The Brazilian and Argentinian authorities are locked in negotiations to end the growing conflict between their wine makers.

Brazilians growers are worried about the strong sales of cheap Argentinian wines in their country, and are demanding that the government introduces protectionist measures.

They are asking for import limits on wines below a certain price – a request which has been rejected by Argentina, automatic taxes on all foreign wines, and the creation of a development fund for educating consumers about the consumption of Brazilian wines.

Eleven million litres of Argentinian wine were sold in Brazil in 2004, and this figure is set to reach 20m litres this year, according to Argentinian journal Los Andes. This in a country where the population currently drinks only 1.8 litres per head per year.

Wines of Argentina marketing manager Bernardo Hoffmann told decanter.com Brazilian producers see quality Argentinian wines as a threat to their businesses.

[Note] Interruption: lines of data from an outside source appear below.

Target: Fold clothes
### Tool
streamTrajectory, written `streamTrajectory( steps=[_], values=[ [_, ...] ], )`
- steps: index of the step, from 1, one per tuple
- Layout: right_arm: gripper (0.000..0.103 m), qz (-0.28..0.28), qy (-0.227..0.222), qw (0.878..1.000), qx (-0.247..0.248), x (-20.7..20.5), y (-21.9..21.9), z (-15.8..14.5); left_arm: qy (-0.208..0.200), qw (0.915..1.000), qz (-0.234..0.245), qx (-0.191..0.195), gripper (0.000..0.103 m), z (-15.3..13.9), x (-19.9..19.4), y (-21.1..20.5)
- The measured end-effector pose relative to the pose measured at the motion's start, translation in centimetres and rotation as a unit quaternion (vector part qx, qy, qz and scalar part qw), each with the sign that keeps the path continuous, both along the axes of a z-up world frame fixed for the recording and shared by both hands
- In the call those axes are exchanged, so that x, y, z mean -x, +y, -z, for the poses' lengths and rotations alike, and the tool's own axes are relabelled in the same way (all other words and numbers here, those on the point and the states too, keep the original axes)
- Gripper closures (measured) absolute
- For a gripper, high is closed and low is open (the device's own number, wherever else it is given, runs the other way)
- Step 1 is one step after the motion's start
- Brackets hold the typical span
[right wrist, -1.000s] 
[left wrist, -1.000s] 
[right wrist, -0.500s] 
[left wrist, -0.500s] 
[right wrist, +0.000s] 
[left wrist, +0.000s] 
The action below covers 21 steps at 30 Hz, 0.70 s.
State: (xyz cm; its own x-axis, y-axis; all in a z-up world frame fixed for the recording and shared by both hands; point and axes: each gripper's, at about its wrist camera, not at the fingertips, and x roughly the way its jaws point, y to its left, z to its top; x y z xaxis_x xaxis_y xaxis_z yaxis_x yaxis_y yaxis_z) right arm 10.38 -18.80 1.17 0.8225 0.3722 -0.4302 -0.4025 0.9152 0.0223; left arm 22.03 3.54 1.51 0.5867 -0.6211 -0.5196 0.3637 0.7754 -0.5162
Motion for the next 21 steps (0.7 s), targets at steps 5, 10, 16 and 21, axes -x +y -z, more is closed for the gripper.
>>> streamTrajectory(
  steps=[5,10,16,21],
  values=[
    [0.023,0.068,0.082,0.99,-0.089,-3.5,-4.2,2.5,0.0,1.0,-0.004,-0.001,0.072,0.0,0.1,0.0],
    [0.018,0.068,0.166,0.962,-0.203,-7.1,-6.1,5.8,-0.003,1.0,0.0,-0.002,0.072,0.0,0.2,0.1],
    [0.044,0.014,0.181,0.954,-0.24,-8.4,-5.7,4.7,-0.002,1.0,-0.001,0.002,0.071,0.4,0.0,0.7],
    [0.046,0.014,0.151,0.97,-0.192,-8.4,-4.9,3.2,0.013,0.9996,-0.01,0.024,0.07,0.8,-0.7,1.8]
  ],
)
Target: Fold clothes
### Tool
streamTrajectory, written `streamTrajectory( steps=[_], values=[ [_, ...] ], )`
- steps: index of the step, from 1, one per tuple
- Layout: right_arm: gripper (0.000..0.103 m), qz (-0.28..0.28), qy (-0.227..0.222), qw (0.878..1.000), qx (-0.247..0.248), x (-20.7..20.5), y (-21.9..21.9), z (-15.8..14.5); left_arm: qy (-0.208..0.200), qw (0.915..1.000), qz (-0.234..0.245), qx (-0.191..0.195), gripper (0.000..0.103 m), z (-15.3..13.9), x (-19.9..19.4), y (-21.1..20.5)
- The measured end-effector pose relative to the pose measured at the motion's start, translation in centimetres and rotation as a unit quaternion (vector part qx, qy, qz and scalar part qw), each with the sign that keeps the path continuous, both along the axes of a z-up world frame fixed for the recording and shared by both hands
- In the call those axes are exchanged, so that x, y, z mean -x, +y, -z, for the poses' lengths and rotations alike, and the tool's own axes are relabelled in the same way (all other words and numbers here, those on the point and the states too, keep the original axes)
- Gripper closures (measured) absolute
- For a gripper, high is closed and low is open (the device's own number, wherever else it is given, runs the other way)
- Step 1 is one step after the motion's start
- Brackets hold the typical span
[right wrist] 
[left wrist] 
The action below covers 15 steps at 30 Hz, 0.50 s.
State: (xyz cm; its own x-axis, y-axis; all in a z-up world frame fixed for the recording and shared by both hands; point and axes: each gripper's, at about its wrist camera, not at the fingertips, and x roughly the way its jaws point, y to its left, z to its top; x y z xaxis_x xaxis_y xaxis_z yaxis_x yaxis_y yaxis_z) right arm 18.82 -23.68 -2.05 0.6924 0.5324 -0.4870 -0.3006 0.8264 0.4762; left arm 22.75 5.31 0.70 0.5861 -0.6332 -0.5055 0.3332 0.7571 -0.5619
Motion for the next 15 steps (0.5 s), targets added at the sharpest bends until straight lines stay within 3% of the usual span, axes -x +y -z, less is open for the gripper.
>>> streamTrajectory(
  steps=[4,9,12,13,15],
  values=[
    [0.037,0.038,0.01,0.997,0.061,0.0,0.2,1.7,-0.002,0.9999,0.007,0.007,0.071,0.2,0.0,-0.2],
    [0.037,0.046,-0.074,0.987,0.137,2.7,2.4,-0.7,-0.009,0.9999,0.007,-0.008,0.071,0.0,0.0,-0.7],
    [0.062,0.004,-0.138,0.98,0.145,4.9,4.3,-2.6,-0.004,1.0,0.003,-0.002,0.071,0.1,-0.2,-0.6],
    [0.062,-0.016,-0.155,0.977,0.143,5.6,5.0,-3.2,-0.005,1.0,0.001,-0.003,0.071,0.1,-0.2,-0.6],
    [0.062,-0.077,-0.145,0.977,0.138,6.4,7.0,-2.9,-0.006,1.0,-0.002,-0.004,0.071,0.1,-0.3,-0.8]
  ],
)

‘We believe that, within the free-market context of the Mercosur agreement, their proposals have little chance of going ahead. In the meantime, we at Wines of Argentina continue to work to maintain our growth within the Brazilian market..’

Argentina was forced to redefine its domestic wine industry when its own citizens started drinking less wine a decade ago. Argentinian producers — who make more wine than the Chileans but export only 15% — had no choice but to concentrate on improving their export market.

Helped by the emergence of Malbec as a signature grape, and the Argentinian peso’s 2001 devaluation, exports are now growing.

Both countries have agreed on a one month time limit to reach an agreement.